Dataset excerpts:
----

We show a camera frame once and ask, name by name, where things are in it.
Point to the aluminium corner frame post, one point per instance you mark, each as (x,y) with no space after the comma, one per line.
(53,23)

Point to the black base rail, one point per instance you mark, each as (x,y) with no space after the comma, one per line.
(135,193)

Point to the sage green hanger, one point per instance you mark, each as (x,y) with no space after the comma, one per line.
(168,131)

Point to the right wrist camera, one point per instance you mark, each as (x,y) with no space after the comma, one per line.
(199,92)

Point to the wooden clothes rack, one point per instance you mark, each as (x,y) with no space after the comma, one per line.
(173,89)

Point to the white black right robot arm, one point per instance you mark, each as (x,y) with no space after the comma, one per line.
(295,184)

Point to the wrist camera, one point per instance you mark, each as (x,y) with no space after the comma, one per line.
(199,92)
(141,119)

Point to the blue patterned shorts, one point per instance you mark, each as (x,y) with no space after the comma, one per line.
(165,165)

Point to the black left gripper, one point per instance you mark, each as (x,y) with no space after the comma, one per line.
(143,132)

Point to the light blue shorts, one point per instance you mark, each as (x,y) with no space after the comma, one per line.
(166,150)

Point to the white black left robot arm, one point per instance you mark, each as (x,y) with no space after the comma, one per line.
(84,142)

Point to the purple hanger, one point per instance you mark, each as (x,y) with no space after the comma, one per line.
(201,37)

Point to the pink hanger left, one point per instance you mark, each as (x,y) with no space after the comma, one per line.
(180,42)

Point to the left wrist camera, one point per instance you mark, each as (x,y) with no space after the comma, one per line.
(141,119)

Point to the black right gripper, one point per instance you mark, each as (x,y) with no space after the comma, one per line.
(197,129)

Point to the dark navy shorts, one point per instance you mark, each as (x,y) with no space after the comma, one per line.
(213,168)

----

→ **EXERCISE BRIEF**
The task calls for each record to be returned verbatim.

→ **TASK RESULT**
We show a camera frame once and ask, name by name, where things are in it.
Point to the aluminium corner frame post, one point per instance you mark, each as (x,y) with no space after the comma, one per line.
(53,23)

Point to the black base rail, one point per instance you mark, each as (x,y) with no space after the comma, one per line.
(135,193)

Point to the sage green hanger, one point per instance you mark, each as (x,y) with no space after the comma, one per line.
(168,131)

Point to the right wrist camera, one point per instance you mark, each as (x,y) with no space after the comma, one per line.
(199,92)

Point to the wooden clothes rack, one point per instance you mark, each as (x,y) with no space after the comma, one per line.
(173,89)

Point to the white black right robot arm, one point per instance you mark, each as (x,y) with no space after the comma, one per line.
(295,184)

Point to the wrist camera, one point per instance you mark, each as (x,y) with no space after the comma, one per line.
(199,92)
(141,119)

Point to the blue patterned shorts, one point per instance you mark, each as (x,y) with no space after the comma, one per line.
(165,165)

Point to the black left gripper, one point per instance you mark, each as (x,y) with no space after the comma, one per line.
(143,132)

Point to the light blue shorts, one point per instance you mark, each as (x,y) with no space after the comma, one per line.
(166,150)

Point to the white black left robot arm, one point per instance you mark, each as (x,y) with no space after the comma, one per line.
(84,142)

Point to the purple hanger, one point per instance you mark, each as (x,y) with no space after the comma, one per line.
(201,37)

Point to the pink hanger left, one point per instance you mark, each as (x,y) with no space after the comma, one per line.
(180,42)

Point to the left wrist camera, one point per instance you mark, each as (x,y) with no space after the comma, one per line.
(141,119)

Point to the black right gripper, one point per instance you mark, each as (x,y) with no space after the comma, one per line.
(197,129)

Point to the dark navy shorts, one point per instance you mark, each as (x,y) with no space after the comma, one per line.
(213,168)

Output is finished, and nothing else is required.